# WHAT YOU ARE ASKED TO DO
Could you output each line below exactly as it appears, excluding any pictures?

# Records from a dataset
= Beginning of Section =

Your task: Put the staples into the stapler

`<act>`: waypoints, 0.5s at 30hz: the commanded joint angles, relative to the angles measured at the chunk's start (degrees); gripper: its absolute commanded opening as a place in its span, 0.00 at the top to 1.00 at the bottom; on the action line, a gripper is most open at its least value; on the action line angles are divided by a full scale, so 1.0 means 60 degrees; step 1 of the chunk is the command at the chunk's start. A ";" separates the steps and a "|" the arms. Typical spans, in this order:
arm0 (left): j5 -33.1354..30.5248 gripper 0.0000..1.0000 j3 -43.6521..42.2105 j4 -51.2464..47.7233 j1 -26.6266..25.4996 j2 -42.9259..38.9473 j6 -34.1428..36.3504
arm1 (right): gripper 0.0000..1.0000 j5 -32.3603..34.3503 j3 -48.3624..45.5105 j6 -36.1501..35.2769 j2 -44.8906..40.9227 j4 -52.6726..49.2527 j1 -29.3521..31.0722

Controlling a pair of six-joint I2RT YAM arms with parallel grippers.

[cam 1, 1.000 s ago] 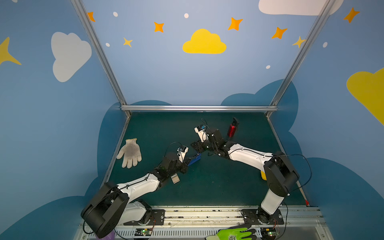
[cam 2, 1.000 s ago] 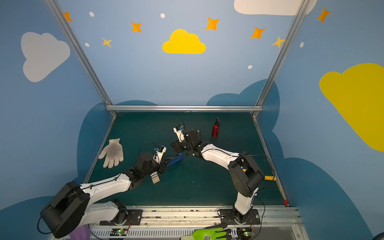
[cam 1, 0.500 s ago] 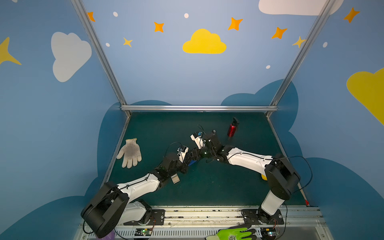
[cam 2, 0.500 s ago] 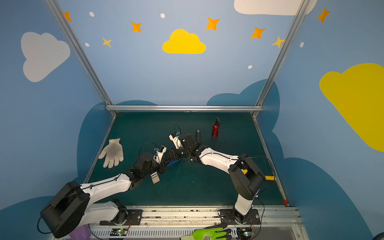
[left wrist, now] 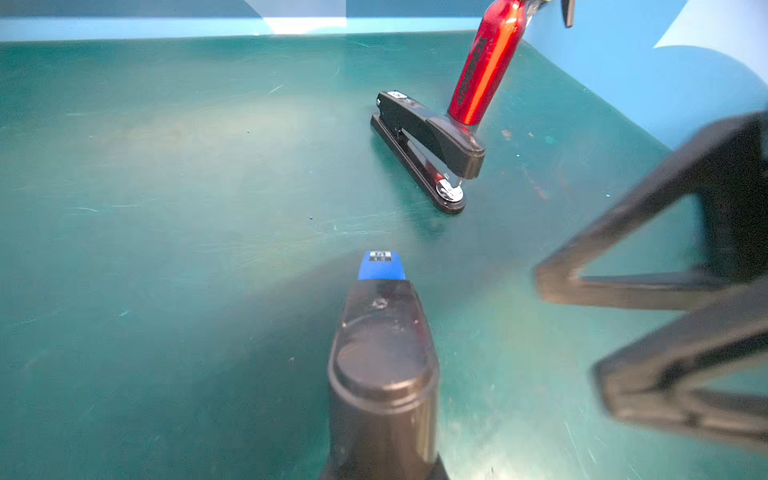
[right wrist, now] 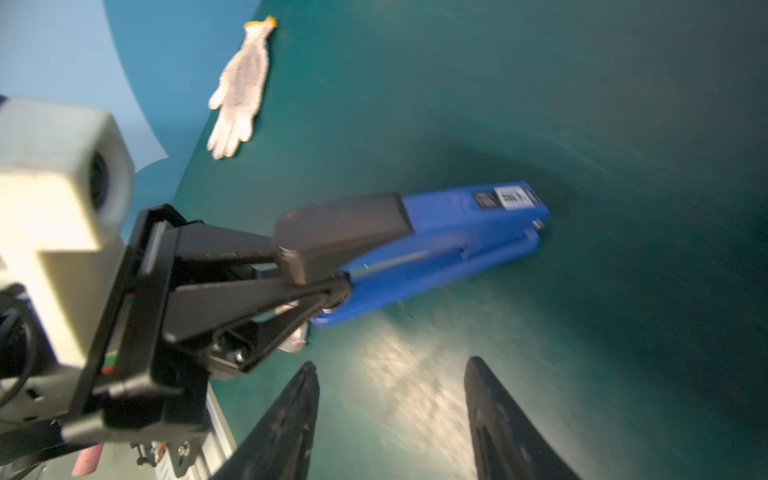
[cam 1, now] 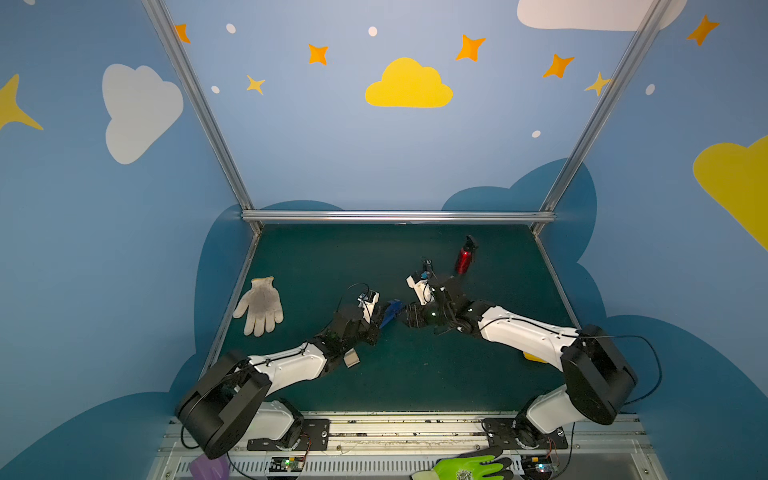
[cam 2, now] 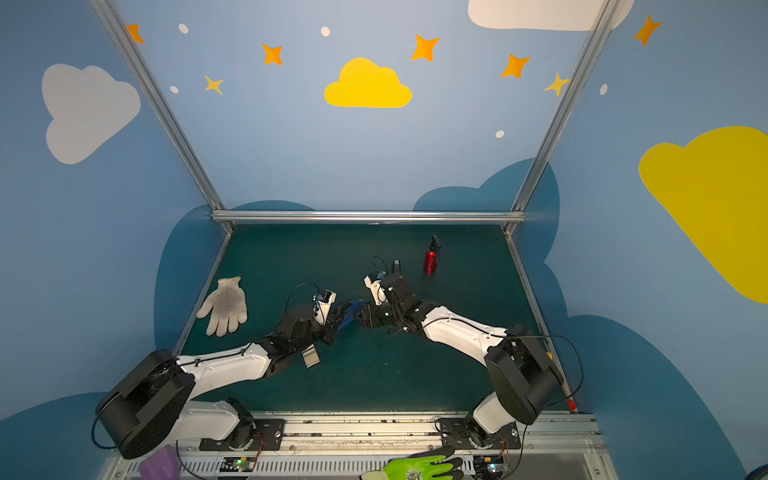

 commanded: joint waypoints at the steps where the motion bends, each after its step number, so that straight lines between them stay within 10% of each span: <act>1: -0.0715 0.96 0.0324 0.0335 -0.0238 0.0635 -0.0189 | 0.43 0.0243 -0.0445 0.0149 -0.0623 -0.0279 -0.0267; 15: -0.0956 0.88 0.1045 0.0548 -0.0951 0.2769 -0.0544 | 0.43 0.0449 -0.1368 0.0228 -0.1464 -0.0652 -0.0967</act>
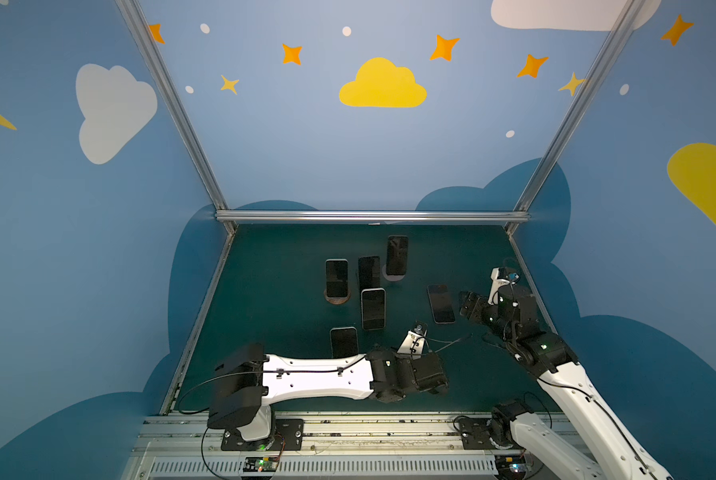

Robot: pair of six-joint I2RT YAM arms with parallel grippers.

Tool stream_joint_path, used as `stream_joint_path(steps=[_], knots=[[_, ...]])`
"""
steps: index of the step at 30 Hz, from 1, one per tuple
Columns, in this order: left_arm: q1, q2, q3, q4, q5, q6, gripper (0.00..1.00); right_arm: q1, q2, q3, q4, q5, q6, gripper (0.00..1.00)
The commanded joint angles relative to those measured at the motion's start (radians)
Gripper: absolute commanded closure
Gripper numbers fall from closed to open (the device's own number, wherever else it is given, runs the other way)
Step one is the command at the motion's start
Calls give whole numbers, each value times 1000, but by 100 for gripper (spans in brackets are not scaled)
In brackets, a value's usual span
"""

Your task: Remove the phone from the phone stand

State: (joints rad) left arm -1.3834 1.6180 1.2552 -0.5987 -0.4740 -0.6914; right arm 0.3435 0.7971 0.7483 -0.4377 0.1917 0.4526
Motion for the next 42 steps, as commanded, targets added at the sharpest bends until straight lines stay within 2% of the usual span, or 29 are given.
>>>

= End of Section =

# SOLUTION TO THE EXERCISE
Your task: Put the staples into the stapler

`<act>`: waypoints, 0.5s at 30hz: the commanded joint angles, relative to the angles measured at the chunk's start (degrees); gripper: its absolute commanded opening as a place in its span, 0.00 at the top to 1.00 at the bottom; on the action line, a gripper is most open at its least value; on the action line angles are divided by a full scale, so 1.0 means 60 degrees; step 1 of the chunk is the command at the chunk's start. A ";" separates the steps and a "|" the arms. Typical spans, in this order:
arm0 (left): j5 -33.1354..30.5248 gripper 0.0000..1.0000 j3 -43.6521..42.2105 j4 -51.2464..47.7233 j1 -26.6266..25.4996 j2 -42.9259..38.9473 j6 -34.1428..36.3504
arm1 (right): gripper 0.0000..1.0000 j5 -32.3603..34.3503 j3 -48.3624..45.5105 j6 -36.1501..35.2769 j2 -44.8906..40.9227 j4 -52.6726..49.2527 j1 -29.3521..31.0722

Controlling a pair of six-joint I2RT YAM arms with parallel grippers.

[cam 1, 1.000 s ago] 
[cam 2, 1.000 s ago] 
[cam 1, 0.500 s ago] 
[cam 2, 0.500 s ago] 
[left wrist, now] 
[right wrist, now] 
[cam 1, now] 
[cam 2, now] 

 commanded: joint waypoints at the steps where the motion bends, each after its step number, so that straight lines between them stay within 10% of each span: <act>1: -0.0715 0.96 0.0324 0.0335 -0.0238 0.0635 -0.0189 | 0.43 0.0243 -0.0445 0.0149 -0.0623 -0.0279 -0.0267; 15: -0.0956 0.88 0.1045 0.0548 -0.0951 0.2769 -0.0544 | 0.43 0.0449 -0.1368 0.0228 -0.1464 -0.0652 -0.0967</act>

Robot: pair of six-joint I2RT YAM arms with parallel grippers.

Tool stream_joint_path, used as `stream_joint_path(steps=[_], knots=[[_, ...]])`
"""
steps: index of the step at 30 Hz, from 1, one per tuple
Columns, in this order: left_arm: q1, q2, q3, q4, q5, q6, gripper (0.00..1.00); right_arm: q1, q2, q3, q4, q5, q6, gripper (0.00..1.00)
The commanded joint angles relative to those measured at the motion's start (radians)
Gripper: absolute commanded closure
Gripper numbers fall from closed to open (the device's own number, wherever else it is given, runs the other way)
Step one is the command at the motion's start
Calls give whole numbers, each value times 1000, but by 100 for gripper (spans in brackets are not scaled)
In brackets, a value's usual span
"""

Your task: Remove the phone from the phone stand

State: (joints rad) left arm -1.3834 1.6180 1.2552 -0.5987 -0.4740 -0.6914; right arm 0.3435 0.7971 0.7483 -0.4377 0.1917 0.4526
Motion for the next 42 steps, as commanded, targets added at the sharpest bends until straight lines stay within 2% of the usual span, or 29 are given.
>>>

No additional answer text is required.